Member of the Mississippi House of Representatives from the 119th district
- In office 1980–1990
- Succeeded by: Frances Fredericks

Personal details
- Born: November 6, 1930
- Died: April 30, 1990 (aged 59)
- Resting place: Biloxi National Cemetery
- Party: Democratic
- Spouse: Frances Fredericks
- Branch: United States Air Force
- Rank: Senior Master Sergeant
- Conflicts: Korean War, Vietnam War

= Isiah Fredericks =

American politician

Isiah Fredericks (November 6, 1930 - April 30, 1990) was an American state legislator in Mississippi representing the 119th district in the Mississippi House of Representatives from 1980 until his death in 1990.

==Biography==
Frederick was born on November 6, 1930. He was chief of the North Gulfport Fire Department.

Fredericks, a Democrat, was elected in 1979 to represent the 119th district in the Mississippi state House of Representatives, becoming the first Black person from South Mississippi to serve in the House.

==Death and legacy==
Fredericks died on April 30, 1990, from cancer.

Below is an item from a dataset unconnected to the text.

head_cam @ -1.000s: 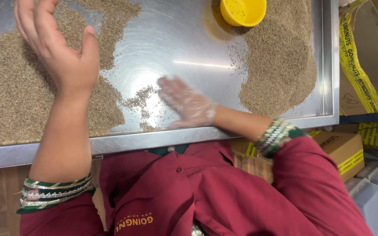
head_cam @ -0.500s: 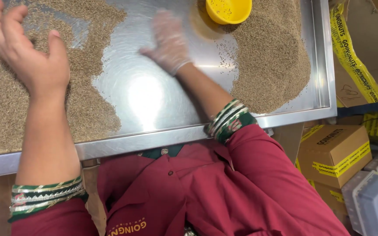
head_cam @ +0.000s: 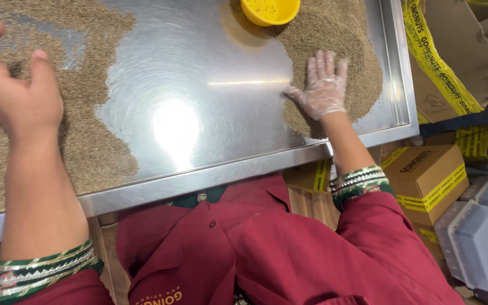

He was laid to rest in the Biloxi National Cemetery in Biloxi, Mississippi.

Following his death, his wife, Frances Fredericks, ran for election to fill his vacant seat, winning with 59% of the vote. She was subsequently re-elected and served in the state house until retiring in 2012.

The Isiah Fredericks Community Center in Gulfport was named in his honor.